• What the exercise asks
For each line of the listing below that contains the string "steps", copy the line.

• Data shown
BEGIN
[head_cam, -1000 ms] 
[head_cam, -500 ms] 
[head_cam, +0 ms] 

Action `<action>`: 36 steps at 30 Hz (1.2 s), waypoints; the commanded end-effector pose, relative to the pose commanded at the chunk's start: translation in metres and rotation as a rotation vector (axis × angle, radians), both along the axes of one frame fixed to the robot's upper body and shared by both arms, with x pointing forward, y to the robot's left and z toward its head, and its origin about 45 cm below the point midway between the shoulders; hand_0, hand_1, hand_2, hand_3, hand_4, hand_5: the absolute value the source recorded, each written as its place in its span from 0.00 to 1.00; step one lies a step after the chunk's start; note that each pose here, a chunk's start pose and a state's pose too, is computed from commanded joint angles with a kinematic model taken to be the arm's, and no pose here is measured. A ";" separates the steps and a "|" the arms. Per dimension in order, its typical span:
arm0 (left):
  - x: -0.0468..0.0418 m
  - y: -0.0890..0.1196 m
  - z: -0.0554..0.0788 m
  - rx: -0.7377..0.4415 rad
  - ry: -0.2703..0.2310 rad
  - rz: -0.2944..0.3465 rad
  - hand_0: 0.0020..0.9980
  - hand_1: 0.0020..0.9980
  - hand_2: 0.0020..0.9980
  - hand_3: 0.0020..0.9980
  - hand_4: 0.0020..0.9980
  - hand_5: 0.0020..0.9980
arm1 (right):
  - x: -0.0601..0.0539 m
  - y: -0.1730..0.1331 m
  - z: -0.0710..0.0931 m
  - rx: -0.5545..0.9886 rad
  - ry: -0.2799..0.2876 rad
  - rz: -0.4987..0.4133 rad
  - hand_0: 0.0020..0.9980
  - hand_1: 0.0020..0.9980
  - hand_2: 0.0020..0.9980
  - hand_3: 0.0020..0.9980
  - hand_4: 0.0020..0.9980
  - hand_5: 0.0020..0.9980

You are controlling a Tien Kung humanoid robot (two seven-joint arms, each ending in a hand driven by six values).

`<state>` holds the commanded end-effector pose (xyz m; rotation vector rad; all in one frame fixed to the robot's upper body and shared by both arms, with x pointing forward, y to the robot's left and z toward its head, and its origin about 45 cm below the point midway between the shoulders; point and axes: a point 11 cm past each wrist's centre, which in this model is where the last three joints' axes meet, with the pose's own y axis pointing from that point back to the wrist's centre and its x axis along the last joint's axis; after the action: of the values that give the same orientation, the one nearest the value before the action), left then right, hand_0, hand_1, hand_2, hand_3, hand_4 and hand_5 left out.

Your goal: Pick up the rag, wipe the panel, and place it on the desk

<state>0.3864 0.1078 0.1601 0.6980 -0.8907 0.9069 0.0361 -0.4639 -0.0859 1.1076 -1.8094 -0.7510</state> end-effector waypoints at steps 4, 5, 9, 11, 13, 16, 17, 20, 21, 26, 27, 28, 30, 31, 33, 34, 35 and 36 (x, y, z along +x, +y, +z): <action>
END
• Solution for this problem
Action `<action>`: 36 steps at 30 Hz (1.2 s), waypoints; the commanded end-effector pose, relative to the pose commanded at the chunk's start: translation in metres and rotation as a rotation vector (axis × angle, radians), both along the axes of one frame fixed to the robot's upper body and shared by both arms, with x pointing forward, y to the robot's left and z toward its head, and its origin about 45 cm below the point midway between the shoulders; hand_0, hand_1, hand_2, hand_3, hand_4, hand_5: the absolute value the source recorded, each written as its place in its span from 0.00 to 1.00; step one lies a step after the chunk's start; note that each pose here, a chunk's start pose and a state's pose too, is computed from commanded joint angles with a kinematic model taken to be the arm's, and no pose here is measured. A ";" separates the steps and a "|" the arms. Per dimension in order, its typical span:
<state>0.3864 0.1078 0.1601 0.6980 -0.8907 0.9069 0.0361 -0.4639 -0.0859 1.1076 -1.8094 -0.7510</state> end-effector waypoints at steps 4, 5, 9, 11, 13, 16, 17, 20, 21, 26, 27, 28, 30, 31, 33, 34, 35 and 36 (x, y, z along +x, +y, +z): <action>

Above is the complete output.